● WHAT NEEDS TO BE DONE
Look through the records, and whenever a line includes the word "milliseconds", copy it.

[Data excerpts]
---+---

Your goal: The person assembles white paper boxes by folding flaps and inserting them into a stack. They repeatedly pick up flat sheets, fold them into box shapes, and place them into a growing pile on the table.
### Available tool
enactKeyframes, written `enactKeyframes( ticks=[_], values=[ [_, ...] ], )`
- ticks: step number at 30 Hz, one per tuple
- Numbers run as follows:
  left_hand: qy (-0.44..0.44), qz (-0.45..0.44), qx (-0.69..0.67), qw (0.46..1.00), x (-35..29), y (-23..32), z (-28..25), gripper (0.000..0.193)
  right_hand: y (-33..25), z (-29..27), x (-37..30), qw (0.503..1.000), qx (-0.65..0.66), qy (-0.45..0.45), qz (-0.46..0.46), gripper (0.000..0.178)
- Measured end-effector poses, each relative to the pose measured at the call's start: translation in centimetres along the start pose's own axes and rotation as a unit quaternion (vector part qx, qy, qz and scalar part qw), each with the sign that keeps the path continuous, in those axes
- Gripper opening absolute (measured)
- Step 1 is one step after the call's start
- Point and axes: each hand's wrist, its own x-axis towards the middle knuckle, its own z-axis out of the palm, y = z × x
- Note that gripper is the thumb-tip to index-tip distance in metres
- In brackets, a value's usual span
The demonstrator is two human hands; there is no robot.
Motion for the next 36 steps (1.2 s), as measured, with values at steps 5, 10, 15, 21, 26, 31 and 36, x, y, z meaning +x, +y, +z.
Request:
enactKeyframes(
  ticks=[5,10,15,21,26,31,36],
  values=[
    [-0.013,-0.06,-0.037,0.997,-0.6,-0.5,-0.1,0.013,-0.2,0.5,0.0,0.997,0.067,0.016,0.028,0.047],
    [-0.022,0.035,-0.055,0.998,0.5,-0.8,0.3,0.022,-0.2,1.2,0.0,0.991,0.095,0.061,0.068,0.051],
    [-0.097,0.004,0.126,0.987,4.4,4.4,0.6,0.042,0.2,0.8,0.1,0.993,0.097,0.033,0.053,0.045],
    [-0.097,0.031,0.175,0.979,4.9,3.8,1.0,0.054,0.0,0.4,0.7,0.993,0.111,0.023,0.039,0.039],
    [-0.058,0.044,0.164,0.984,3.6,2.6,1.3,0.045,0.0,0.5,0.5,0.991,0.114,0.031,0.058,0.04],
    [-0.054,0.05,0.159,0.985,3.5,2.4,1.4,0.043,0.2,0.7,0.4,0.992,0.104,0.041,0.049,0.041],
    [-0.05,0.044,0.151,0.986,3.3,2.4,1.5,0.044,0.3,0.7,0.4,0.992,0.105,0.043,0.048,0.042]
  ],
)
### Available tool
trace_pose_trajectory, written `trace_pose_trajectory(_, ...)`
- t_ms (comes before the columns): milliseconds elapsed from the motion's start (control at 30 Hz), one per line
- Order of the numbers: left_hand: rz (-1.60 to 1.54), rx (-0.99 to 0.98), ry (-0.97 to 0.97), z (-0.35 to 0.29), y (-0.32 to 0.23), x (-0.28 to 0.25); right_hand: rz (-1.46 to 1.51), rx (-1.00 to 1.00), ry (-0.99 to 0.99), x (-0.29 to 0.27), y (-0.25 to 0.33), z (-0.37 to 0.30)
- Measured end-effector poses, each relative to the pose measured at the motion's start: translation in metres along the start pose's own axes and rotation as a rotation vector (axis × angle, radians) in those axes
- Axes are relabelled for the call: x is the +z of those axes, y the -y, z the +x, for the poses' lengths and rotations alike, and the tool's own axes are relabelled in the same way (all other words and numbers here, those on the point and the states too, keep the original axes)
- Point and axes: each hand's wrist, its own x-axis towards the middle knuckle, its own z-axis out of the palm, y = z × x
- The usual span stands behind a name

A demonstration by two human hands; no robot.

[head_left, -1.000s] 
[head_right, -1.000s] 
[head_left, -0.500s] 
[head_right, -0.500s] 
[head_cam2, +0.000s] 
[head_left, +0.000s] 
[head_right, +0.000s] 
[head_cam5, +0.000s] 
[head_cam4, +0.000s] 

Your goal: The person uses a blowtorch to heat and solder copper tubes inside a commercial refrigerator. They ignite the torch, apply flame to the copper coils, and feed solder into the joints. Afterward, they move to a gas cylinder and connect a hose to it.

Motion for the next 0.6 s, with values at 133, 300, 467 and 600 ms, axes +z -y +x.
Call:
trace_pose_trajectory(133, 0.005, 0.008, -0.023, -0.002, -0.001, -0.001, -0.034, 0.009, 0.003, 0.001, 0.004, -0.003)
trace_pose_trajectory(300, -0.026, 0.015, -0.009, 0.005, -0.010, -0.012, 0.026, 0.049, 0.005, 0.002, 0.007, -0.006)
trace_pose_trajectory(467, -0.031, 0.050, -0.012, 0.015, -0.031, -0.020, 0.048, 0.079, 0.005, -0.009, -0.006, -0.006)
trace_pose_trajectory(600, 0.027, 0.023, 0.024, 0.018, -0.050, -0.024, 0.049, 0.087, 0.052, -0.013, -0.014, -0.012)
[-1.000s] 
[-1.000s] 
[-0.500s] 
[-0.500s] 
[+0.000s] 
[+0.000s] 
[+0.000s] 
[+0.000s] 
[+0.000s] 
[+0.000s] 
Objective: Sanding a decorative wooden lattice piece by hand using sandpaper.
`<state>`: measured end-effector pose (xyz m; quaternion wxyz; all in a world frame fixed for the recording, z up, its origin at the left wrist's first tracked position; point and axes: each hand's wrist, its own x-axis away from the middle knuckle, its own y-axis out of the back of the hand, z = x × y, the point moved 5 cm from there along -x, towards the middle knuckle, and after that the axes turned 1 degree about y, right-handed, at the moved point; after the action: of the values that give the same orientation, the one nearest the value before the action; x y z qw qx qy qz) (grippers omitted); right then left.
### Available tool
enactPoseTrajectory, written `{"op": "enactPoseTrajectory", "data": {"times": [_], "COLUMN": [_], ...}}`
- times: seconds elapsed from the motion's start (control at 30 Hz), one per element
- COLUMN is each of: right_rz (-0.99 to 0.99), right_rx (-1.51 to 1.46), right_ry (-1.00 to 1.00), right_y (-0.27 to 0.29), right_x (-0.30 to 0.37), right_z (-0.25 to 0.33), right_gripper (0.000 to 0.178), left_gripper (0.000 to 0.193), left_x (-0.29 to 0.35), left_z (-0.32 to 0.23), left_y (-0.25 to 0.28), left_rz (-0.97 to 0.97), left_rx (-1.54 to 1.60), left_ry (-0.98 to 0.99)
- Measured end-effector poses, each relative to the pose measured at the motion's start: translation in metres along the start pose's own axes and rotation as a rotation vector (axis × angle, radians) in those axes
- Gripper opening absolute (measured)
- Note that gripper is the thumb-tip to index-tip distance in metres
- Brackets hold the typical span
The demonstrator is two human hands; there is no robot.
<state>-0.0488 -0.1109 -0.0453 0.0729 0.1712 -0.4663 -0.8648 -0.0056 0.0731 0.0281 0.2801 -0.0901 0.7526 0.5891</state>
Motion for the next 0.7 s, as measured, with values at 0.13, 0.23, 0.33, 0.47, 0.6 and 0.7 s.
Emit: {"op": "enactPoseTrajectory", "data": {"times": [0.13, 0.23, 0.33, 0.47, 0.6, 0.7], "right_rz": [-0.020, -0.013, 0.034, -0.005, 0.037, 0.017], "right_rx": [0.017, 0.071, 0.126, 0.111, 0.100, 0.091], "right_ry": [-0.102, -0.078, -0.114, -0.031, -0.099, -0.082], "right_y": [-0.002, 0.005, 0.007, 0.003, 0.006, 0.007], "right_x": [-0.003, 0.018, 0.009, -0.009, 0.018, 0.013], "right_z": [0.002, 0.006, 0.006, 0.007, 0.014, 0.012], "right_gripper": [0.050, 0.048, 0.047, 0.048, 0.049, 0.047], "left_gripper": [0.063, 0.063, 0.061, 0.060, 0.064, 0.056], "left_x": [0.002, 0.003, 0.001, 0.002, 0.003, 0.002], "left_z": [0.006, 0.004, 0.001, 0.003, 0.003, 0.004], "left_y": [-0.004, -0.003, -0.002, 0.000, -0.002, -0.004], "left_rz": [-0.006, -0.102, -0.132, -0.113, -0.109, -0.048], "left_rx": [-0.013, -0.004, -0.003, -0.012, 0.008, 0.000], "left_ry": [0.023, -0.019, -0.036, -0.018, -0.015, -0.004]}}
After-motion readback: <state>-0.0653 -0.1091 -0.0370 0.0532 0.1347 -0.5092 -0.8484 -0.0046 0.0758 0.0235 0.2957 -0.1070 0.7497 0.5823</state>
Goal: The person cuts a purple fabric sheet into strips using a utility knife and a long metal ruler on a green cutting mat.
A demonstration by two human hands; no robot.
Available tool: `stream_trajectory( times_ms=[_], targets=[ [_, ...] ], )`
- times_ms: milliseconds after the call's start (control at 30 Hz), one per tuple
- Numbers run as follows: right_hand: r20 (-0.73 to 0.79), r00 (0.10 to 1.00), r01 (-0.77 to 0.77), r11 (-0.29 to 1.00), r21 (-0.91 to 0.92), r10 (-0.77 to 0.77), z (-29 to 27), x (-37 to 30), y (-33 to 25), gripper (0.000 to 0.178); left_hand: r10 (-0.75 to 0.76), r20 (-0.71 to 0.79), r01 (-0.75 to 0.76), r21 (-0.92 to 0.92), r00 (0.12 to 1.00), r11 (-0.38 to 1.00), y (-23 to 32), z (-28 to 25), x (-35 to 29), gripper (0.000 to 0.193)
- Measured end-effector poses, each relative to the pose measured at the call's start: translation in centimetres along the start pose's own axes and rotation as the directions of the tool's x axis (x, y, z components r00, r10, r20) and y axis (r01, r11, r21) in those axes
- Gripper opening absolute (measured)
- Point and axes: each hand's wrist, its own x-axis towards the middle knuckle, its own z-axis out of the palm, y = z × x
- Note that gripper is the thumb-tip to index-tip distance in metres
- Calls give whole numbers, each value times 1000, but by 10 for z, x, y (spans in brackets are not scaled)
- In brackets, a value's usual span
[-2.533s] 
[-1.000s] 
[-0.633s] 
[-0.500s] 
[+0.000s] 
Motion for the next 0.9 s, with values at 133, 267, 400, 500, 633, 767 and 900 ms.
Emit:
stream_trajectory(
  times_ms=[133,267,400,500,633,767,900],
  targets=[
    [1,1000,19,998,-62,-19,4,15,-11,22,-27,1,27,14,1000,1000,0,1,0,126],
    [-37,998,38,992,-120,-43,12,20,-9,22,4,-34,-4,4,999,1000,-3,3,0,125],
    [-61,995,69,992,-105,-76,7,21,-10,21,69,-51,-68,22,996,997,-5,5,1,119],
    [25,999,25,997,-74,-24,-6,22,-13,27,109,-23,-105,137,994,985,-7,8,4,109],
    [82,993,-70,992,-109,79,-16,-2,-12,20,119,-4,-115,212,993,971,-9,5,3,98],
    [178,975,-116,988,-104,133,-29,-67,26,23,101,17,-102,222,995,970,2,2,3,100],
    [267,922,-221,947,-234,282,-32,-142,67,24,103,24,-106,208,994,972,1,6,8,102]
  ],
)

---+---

● OUTPUT OF THE EXERCISE
- t_ms (comes before the columns): milliseconds elapsed from the motion's start (control at 30 Hz), one per line
- times_ms: milliseconds after the call's start (control at 30 Hz), one per tuple

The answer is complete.